Task to complete » Give every line of the records exactly, please, from the first up to and including the one containing "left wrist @".

Data for analysis »
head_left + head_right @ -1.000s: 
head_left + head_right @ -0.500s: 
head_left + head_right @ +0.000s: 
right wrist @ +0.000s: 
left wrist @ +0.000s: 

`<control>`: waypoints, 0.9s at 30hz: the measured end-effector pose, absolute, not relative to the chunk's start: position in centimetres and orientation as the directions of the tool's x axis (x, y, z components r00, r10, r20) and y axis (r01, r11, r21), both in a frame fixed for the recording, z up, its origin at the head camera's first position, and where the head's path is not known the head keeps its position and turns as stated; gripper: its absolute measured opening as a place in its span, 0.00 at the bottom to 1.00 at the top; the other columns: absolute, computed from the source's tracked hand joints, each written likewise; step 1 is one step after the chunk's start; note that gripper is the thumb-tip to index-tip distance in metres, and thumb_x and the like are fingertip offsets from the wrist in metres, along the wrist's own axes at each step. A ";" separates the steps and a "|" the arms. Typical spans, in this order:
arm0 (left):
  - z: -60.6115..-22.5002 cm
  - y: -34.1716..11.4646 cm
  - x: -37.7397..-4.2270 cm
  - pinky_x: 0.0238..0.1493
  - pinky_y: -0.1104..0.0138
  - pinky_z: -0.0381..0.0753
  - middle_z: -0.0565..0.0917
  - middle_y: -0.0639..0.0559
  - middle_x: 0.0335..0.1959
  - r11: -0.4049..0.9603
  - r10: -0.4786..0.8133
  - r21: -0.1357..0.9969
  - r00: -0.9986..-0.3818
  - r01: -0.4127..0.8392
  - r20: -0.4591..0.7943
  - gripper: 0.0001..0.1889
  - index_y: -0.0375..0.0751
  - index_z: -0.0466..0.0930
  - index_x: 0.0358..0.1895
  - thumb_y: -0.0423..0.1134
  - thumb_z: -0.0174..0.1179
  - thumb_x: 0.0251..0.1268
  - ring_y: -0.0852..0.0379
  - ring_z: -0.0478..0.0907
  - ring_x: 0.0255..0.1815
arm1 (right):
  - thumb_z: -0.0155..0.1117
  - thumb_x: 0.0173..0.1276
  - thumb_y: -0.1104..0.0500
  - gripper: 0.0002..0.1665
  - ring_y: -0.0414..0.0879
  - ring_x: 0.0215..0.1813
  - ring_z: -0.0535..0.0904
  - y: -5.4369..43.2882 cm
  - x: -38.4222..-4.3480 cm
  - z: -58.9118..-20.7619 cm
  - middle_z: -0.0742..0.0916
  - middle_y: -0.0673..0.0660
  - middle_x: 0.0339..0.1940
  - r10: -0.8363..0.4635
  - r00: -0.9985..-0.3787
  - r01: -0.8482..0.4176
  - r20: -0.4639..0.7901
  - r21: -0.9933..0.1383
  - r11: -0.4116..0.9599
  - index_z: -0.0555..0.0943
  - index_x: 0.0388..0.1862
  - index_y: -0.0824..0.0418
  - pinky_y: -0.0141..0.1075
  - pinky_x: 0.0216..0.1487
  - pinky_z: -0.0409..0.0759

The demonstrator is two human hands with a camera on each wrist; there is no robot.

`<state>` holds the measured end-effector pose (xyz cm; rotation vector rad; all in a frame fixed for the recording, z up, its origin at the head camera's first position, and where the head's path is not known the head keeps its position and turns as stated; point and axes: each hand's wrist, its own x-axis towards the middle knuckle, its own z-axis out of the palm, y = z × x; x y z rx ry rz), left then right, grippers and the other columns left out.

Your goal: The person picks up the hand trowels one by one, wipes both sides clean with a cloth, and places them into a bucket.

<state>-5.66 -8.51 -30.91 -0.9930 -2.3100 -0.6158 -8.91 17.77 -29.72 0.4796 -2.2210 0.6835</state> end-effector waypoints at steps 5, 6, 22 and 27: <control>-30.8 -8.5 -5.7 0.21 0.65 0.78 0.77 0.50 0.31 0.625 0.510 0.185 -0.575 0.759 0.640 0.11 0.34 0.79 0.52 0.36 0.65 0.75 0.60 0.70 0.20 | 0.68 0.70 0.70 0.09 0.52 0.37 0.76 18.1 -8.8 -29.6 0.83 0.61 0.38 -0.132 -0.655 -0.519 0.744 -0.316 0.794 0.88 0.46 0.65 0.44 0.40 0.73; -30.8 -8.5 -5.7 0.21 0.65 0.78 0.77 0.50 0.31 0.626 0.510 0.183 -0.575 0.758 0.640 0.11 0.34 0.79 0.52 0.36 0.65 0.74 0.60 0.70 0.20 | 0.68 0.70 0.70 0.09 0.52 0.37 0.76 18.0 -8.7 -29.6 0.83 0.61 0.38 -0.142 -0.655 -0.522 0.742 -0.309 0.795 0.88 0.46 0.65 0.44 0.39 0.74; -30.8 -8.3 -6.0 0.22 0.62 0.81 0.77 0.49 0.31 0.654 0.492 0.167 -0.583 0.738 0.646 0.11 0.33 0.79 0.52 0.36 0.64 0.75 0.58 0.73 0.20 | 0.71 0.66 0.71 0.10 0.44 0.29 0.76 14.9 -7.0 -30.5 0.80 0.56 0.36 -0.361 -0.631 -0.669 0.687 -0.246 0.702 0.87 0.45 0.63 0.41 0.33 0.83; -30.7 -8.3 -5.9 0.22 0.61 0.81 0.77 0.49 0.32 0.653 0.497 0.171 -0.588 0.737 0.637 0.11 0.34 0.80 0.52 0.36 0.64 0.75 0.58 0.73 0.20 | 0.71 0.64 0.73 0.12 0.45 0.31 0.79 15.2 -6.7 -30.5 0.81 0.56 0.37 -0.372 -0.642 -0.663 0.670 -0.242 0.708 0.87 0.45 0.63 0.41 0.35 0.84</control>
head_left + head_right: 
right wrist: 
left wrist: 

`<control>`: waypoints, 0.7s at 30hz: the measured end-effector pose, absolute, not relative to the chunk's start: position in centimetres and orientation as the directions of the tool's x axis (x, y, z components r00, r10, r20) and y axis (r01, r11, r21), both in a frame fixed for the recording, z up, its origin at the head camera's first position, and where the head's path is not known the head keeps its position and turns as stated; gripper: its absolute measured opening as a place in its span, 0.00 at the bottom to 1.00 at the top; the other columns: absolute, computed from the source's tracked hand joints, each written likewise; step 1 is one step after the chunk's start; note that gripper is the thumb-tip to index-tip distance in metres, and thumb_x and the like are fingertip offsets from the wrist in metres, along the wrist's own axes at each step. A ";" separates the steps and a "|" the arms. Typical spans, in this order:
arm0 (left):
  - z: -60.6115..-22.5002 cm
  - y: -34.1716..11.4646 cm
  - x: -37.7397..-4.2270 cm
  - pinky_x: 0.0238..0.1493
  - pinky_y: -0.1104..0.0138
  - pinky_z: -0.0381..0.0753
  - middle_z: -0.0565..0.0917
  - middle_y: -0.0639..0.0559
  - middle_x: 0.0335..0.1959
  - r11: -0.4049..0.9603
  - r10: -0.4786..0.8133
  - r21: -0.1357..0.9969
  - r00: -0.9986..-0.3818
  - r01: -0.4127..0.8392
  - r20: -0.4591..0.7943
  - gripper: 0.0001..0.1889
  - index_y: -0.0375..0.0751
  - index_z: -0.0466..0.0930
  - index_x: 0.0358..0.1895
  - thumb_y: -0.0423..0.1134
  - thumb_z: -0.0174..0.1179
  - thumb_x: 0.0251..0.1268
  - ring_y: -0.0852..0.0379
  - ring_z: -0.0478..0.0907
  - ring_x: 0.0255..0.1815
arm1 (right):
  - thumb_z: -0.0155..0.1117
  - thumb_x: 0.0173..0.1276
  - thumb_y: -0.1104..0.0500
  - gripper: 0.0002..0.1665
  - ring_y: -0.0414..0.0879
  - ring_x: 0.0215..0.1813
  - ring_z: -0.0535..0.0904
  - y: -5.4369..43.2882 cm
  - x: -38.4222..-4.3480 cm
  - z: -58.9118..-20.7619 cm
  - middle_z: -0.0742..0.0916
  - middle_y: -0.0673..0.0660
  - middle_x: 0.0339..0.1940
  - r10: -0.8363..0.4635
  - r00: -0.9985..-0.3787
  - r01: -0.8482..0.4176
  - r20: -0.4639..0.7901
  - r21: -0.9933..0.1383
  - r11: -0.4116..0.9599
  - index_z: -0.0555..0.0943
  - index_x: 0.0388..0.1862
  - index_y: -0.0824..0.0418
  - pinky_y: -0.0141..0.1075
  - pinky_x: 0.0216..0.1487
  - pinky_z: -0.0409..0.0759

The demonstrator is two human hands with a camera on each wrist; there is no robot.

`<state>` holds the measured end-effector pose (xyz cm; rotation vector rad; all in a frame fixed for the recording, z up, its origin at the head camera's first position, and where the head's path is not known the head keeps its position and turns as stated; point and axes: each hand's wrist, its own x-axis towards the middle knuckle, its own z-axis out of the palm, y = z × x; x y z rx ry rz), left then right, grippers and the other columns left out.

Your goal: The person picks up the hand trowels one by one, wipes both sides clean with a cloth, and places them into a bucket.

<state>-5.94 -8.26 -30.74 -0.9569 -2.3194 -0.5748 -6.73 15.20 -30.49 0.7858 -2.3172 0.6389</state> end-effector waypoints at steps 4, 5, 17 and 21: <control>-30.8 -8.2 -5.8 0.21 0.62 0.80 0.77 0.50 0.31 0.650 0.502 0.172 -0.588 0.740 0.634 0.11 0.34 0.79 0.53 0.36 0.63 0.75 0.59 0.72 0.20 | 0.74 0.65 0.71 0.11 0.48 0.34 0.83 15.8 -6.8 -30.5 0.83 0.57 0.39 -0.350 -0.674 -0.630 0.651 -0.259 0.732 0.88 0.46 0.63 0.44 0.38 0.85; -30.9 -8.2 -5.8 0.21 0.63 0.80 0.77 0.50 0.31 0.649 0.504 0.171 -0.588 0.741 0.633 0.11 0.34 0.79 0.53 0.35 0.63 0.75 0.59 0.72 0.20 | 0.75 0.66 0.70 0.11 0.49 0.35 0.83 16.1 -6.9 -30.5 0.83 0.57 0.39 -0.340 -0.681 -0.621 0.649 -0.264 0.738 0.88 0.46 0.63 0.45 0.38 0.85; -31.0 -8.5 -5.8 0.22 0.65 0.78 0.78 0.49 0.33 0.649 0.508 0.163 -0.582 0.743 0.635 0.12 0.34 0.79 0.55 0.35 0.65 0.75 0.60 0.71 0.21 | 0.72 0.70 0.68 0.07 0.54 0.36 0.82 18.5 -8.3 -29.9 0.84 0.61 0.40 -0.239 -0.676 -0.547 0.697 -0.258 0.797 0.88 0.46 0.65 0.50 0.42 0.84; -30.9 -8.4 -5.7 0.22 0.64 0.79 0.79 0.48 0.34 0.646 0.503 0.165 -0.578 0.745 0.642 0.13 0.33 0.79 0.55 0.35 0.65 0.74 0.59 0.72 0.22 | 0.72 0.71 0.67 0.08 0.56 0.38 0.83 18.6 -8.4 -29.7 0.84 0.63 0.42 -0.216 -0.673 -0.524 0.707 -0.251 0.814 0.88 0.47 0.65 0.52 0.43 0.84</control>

Output »
head_left + head_right @ -1.000s: 
head_left + head_right @ -0.500s: 
head_left + head_right @ +0.000s: 
right wrist @ +0.000s: 
left wrist @ +0.000s: 

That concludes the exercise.